(What you are asked to do): Show all the lines in the data below that include the word "instance".

(Data extracts):
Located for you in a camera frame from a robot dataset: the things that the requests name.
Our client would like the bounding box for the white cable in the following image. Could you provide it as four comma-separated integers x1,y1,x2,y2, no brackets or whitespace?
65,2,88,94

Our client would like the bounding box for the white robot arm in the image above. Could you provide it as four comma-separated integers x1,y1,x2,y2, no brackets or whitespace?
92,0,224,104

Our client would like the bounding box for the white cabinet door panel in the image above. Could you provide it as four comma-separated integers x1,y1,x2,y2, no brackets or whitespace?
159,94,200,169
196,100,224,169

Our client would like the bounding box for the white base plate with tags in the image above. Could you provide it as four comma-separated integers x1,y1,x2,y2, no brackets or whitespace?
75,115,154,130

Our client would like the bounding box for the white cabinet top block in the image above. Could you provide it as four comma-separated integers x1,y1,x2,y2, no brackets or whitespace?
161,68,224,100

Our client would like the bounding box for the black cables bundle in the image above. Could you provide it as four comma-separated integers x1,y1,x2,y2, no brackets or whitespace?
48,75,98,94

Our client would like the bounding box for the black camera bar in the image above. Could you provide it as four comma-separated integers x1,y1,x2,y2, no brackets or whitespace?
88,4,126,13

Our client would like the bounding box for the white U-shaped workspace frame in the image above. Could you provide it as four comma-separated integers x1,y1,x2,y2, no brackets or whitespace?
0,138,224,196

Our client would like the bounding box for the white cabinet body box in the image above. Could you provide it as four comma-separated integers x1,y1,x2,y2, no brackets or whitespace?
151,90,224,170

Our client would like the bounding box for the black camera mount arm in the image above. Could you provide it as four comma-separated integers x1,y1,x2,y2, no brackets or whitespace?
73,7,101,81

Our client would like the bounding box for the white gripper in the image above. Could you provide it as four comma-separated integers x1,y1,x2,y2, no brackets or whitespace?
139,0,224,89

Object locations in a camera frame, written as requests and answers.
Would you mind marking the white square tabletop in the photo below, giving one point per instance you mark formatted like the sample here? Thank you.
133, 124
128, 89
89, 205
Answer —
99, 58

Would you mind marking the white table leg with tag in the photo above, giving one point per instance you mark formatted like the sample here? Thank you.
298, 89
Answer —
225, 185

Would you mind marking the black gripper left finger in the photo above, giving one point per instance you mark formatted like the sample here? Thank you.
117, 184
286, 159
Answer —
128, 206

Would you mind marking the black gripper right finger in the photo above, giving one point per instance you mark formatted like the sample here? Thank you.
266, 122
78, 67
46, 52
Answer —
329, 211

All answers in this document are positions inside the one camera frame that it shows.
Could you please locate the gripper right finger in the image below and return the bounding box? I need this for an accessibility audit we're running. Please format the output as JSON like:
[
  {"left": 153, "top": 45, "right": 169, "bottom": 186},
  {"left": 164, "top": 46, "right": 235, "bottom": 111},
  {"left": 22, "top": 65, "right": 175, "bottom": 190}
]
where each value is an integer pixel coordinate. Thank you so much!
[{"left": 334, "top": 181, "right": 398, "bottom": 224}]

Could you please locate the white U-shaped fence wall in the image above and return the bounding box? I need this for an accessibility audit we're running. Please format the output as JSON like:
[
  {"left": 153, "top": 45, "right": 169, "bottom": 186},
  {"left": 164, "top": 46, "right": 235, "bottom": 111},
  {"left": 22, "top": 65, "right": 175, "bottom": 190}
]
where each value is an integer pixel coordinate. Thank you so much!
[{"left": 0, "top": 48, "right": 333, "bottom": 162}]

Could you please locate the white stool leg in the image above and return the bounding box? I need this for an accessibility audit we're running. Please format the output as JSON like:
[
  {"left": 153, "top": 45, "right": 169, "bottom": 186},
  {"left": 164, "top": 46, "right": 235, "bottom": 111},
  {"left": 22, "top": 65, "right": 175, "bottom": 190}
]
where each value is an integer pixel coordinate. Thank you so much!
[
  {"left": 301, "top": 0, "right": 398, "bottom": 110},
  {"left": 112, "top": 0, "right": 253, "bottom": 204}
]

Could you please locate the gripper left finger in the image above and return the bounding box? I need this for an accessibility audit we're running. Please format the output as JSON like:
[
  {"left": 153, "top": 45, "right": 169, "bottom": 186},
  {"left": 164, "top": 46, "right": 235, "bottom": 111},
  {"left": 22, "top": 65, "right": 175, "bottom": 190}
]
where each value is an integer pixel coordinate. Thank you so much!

(Written solution):
Would you mind marking the white square tabletop in the photo below, giving one point per instance you mark formatted like the sample here? Thank you.
Would you mind marking the white table leg with tag in the photo above, giving one point per instance you mark formatted like the sample here? Thank you.
Would you mind marking the black gripper left finger in the photo above, giving one point per instance you mark formatted like the sample here? Thank you.
Would you mind marking the black gripper right finger in the photo above, giving one point per instance you mark formatted like the sample here? Thank you.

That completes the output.